あの夢が正夢だとすれば、自分が戻らねば日本は負けてしまうだろう。ヴァルダの宿願は砕け、ひーちゃんや伊集院もひどい目に遭うはずだ。
「日本はいま、米軍と戦争しとる?」
「うん。東京はもう持たない。徒呂月さんは今、仙台への撤退戦の準備を始めてるわ」
「皆に伝えといてくれ! どんなに苦しくとも、わしが戻るまでは、絶対に諦めるなとな!」
「何かあるの?」
「全力さん爆弾や!」
「全力さん爆弾?」
「詳しいことはよう分からん。でも、それがあれば、その戦争には勝てるんや。わしがそっちに戻りゃあ、何かええ結末が待っとるかもしれん」
そう叫んだ瞬間、全力さんは目が覚めた。
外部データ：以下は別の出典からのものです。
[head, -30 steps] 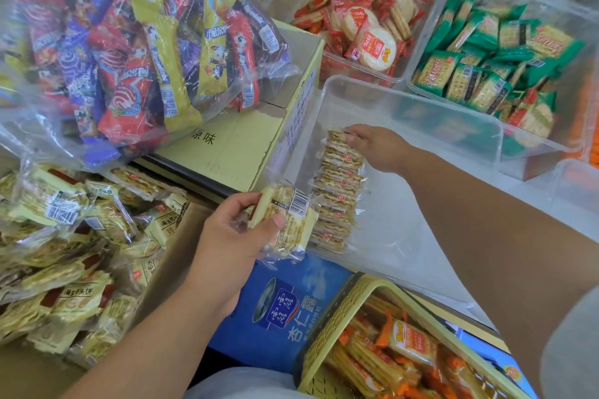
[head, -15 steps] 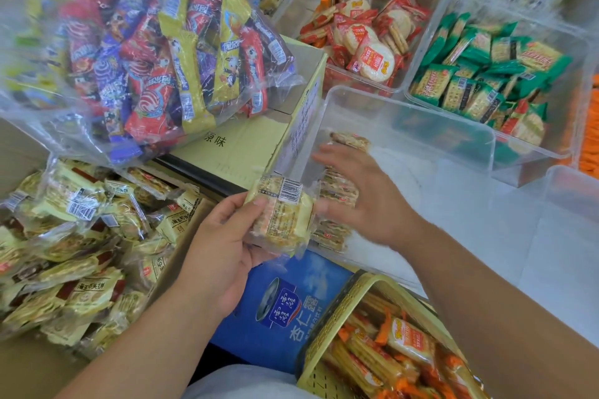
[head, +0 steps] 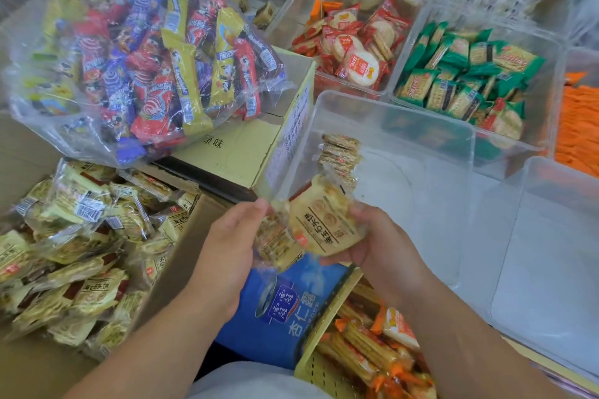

両手を水に浸したまま、少し眠ってしまったのだ。だが、そのおかげで頭はすっきりしたし、手の調子も良くなった。無意識に作業していたのか、ロープの補強も既に終わっている。
「やっぱり、夢だったんかなあ……」
全力さんが寝ぼけ眼のまま辺りを見回すと、ハンマー頭のサメが一匹、こちらの様子をうかがっていた。シュモクのレイジだ。